[Task objective]:
The answer must consist only of the lines from the line with "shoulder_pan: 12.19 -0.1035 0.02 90" to the line with "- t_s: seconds", both included, exactly as they stand below.

[Start of section]

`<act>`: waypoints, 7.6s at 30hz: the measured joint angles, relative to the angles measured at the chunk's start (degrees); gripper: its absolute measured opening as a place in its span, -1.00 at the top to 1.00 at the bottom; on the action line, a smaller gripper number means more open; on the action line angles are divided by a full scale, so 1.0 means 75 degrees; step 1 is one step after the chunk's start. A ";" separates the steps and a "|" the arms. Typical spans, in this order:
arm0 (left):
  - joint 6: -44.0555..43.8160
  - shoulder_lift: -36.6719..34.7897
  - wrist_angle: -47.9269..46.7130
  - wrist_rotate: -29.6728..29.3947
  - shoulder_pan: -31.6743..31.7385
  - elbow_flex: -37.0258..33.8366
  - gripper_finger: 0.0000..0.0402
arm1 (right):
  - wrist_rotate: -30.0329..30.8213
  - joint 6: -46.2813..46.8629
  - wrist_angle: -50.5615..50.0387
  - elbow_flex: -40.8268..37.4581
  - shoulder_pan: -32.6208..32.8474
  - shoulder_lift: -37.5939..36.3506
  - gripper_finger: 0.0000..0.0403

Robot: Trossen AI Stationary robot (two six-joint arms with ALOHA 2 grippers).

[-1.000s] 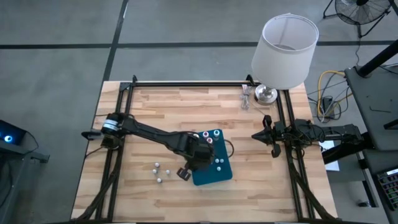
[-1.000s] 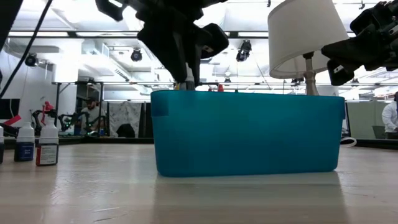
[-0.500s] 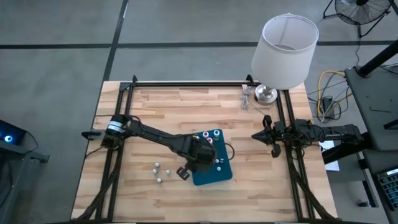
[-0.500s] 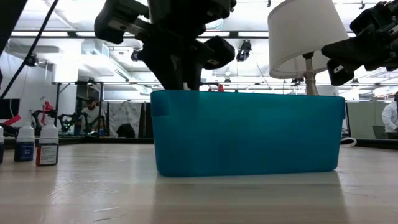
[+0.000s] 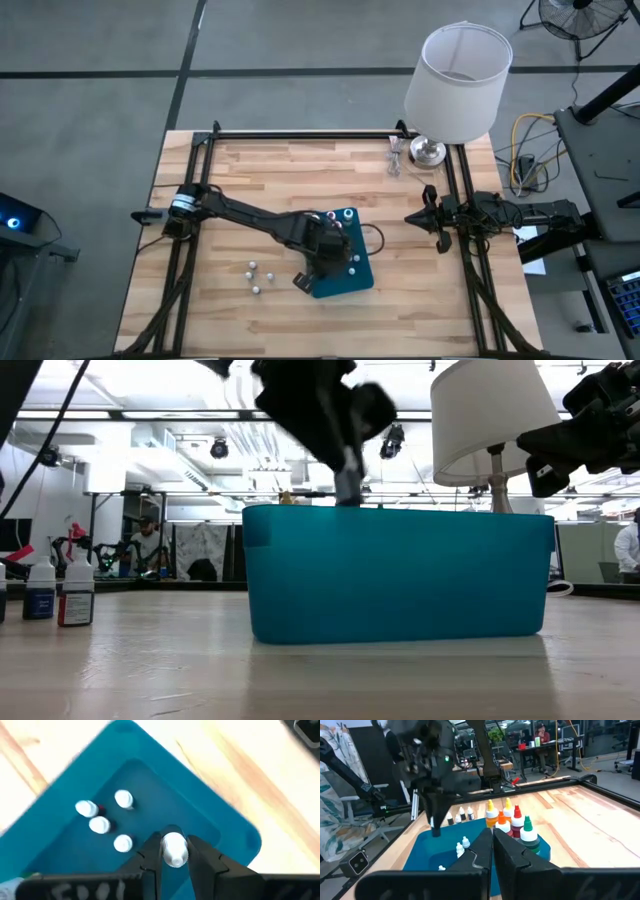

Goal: Pick & Place food coloring
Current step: Put the top small red food coloring bottle into the blue bin, then put the small dark blue food coloring bottle into the blue bin

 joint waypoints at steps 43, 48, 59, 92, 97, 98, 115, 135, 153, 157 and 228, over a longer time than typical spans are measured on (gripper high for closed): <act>-0.0912 0.2257 -0.2401 -0.0089 0.0161 0.3941 0.76 | -0.0003 0.0000 0.0001 0.0000 0.0001 -0.0004 0.96; -0.0832 0.2474 -0.2528 -0.0085 0.0164 0.4060 0.76 | -0.0002 0.0002 0.0001 0.0000 0.0001 -0.0004 0.96; -0.0473 0.2679 -0.2446 -0.0312 0.0292 0.3632 0.76 | -0.0003 0.0000 0.0001 0.0001 0.0000 -0.0001 0.96; 0.3013 0.2678 -0.1742 -0.0082 0.0272 0.2867 0.76 | 0.0000 0.0000 0.0001 0.0002 0.0001 0.0001 0.96; 0.3010 0.2678 -0.1597 -0.0085 0.0284 0.2807 0.76 | -0.0002 0.0000 0.0001 0.0000 0.0001 0.0001 0.96; 0.3010 0.2678 -0.1585 -0.0085 0.0284 0.2807 0.76 | -0.0002 0.0000 0.0001 0.0000 0.0000 0.0001 0.96; 0.2992 0.2678 -0.1254 -0.0085 0.0319 0.2466 0.76 | 0.0000 0.0000 0.0001 0.0000 -0.0001 0.0001 0.96; 0.2587 0.2678 -0.1177 -0.0087 0.0319 0.2463 0.74 | -0.0002 0.0000 0.0001 0.0002 -0.0001 0.0001 0.96; 0.2529 0.2661 -0.1266 -0.0701 0.0324 0.2632 0.54 | -0.0001 0.0000 0.0001 0.0001 0.0001 0.0001 0.96; 0.2369 0.2661 -0.1293 -0.0695 0.0324 0.2687 0.54 | -0.0003 0.0000 0.0001 0.0001 0.0000 0.0001 0.96; 0.0297 0.0105 -0.3289 -0.0751 0.0306 0.1415 0.54 | -0.0006 0.0000 0.0000 0.0000 0.0000 -0.0004 0.96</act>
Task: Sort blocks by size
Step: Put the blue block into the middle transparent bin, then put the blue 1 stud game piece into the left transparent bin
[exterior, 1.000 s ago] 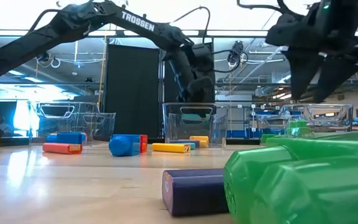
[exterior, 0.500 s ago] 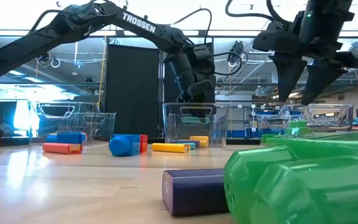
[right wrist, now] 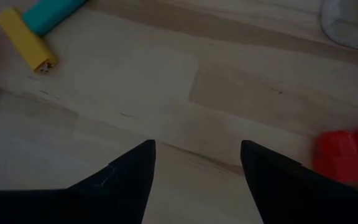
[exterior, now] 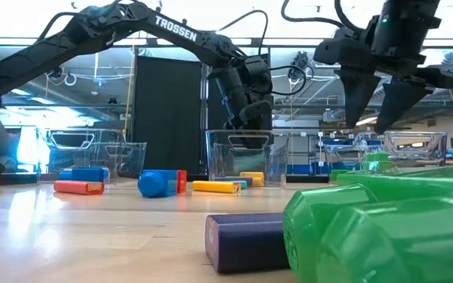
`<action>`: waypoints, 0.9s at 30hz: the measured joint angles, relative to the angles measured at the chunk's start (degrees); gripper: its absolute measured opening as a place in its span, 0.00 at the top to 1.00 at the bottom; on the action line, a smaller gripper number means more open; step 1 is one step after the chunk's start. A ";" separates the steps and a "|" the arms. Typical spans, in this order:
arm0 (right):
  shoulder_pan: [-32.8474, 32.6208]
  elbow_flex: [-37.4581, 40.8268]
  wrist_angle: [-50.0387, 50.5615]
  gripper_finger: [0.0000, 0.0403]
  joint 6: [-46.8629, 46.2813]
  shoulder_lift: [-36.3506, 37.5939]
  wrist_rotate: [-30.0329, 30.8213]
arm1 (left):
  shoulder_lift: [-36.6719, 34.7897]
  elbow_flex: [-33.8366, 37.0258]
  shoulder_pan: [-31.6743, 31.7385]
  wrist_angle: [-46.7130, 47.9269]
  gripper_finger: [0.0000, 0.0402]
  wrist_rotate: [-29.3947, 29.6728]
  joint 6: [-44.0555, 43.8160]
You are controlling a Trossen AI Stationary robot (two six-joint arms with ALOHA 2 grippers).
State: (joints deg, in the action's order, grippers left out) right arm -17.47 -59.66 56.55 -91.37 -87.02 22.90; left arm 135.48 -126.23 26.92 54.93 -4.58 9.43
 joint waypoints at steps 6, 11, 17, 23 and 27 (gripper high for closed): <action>0.06 0.00 -0.56 0.38 0.00 0.00 0.00 | 0.00 -0.60 0.00 -1.48 0.51 0.06 1.11; 0.08 0.00 -0.59 0.38 0.00 0.00 0.00 | 0.00 -4.26 0.05 -0.09 0.51 4.31 1.13; 0.05 0.00 0.40 0.38 0.55 0.00 -0.43 | -2.22 -7.88 0.07 2.91 0.51 5.21 1.09; -0.17 0.00 6.75 0.39 4.59 0.77 -5.42 | -5.57 -7.78 -1.84 6.94 0.51 3.87 -0.97; -1.19 0.00 12.24 0.39 8.22 3.54 -6.23 | -7.24 -7.78 -4.36 9.69 0.51 3.89 -5.01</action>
State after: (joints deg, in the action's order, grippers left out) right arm -18.66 -59.66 68.79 -83.14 -83.48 16.66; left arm 128.24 -134.02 22.56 64.62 -0.69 4.42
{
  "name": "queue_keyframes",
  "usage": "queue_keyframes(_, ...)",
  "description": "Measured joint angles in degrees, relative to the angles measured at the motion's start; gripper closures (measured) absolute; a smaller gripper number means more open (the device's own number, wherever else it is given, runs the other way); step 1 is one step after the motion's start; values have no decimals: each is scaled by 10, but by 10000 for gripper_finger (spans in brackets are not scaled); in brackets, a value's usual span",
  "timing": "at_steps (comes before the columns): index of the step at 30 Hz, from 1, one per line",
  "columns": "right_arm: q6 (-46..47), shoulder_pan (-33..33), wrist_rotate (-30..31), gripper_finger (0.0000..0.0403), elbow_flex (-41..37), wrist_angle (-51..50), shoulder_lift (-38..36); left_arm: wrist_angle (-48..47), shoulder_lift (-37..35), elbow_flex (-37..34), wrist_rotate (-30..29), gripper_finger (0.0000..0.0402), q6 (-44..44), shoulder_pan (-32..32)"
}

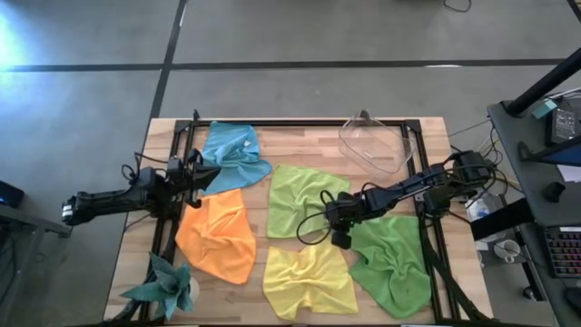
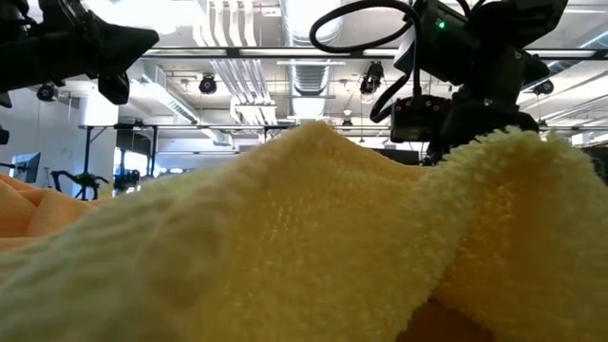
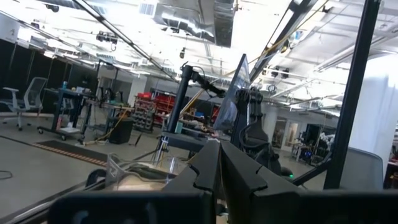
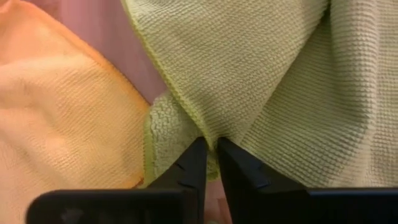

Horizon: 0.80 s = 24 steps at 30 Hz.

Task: Fold microfiber towels
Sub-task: Fold the light green microfiber cloth

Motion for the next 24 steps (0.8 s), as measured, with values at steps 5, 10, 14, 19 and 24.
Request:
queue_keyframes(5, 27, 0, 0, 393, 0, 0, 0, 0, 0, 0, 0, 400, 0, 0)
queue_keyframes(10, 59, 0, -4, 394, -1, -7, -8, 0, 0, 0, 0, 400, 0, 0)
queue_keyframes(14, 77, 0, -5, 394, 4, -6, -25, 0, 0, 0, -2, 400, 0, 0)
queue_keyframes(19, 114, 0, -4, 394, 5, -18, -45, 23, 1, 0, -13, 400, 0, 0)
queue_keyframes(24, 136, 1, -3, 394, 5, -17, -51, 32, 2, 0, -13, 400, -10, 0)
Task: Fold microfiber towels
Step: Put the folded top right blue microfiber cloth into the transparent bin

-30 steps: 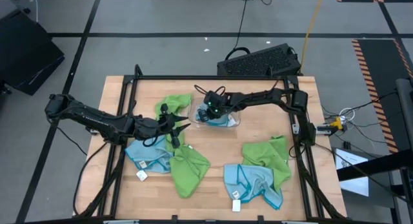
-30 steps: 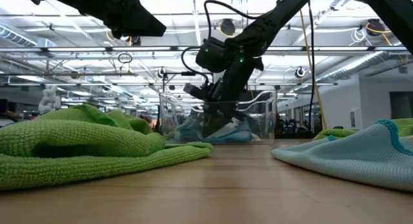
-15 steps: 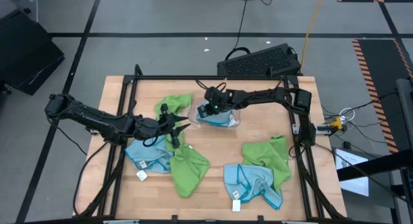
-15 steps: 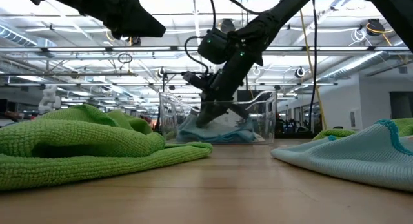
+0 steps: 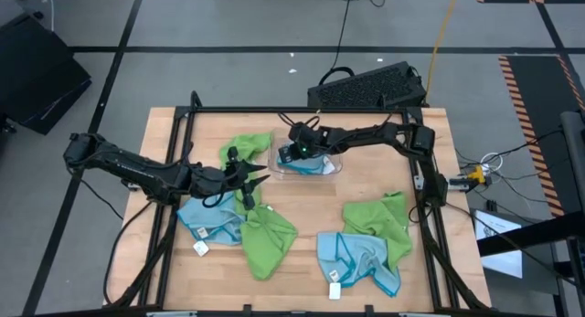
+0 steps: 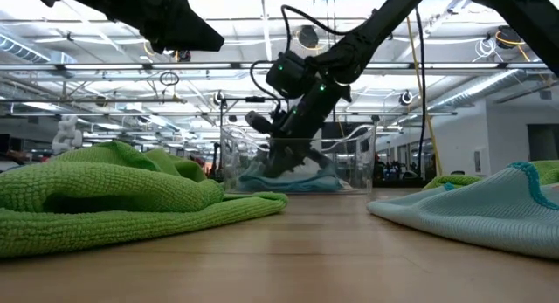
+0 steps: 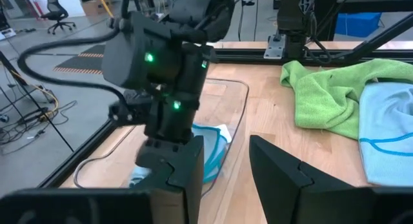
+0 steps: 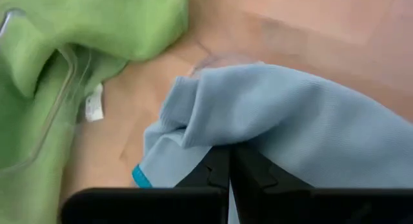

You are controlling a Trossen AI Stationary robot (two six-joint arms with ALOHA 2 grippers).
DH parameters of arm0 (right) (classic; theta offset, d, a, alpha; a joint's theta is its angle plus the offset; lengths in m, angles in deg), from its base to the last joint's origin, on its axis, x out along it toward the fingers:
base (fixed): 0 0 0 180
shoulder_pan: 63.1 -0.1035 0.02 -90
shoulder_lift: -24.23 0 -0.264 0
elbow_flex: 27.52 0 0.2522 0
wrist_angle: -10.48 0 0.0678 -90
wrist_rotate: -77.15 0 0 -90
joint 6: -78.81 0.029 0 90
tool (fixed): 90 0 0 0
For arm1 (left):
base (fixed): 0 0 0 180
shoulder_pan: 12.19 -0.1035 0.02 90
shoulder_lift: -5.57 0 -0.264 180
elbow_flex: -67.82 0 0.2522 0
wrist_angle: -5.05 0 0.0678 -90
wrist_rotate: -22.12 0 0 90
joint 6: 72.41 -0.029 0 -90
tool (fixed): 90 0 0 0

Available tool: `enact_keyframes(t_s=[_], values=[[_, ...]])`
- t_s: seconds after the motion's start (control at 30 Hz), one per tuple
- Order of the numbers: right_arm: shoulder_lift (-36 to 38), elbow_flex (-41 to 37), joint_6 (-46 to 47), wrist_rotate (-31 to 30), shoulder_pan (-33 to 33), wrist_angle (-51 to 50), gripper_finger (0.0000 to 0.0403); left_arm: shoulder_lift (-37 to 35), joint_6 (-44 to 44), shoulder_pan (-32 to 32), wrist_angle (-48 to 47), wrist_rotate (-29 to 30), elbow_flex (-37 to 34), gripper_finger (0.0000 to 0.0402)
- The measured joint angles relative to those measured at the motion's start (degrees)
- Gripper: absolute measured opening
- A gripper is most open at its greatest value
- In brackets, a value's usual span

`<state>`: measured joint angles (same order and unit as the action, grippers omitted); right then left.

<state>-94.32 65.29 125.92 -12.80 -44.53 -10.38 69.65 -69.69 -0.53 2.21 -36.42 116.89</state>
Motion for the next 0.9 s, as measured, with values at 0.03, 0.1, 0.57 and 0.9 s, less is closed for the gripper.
enact_keyframes(t_s=[0.03,0.1,0.57,0.9], values=[[-0.03,0.00,-0.02,0.09,-0.19,0.03,0.0000,0.00,0.00,0.00,0.00,0.00,0.00,0.0127],[0.02,0.00,-0.15,0.18,-0.60,0.08,0.0000,0.00,0.01,0.00,0.00,-0.02,0.00,0.0127],[7.04,0.07,-1.62,-4.48,-2.56,-1.35,0.0000,0.02,0.13,0.02,-0.79,-0.55,0.00,0.0127],[0.19,0.07,0.88,-4.44,-1.35,5.85,0.0000,0.04,0.13,0.02,-0.65,-0.55,0.00,0.0127]])
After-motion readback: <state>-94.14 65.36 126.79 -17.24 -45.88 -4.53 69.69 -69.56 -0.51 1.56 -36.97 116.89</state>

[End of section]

[Solution]:
shoulder_pan: 12.19 -0.1035 0.02 90
shoulder_lift: -5.57 0 -0.264 180
elbow_flex: -67.82 0 0.2522 0
wrist_angle: -5.05 0 0.0678 -90
wrist_rotate: -22.12 0 0 90
joint 6: 72.41 -0.029 0 -90
tool (fixed): 90 0 0 0

Available tool: `enact_keyframes(t_s=[_], values=[[_, ...]])`
- t_s: seconds after the motion's start (control at 30 Hz), one per tuple

This answer has been given in full.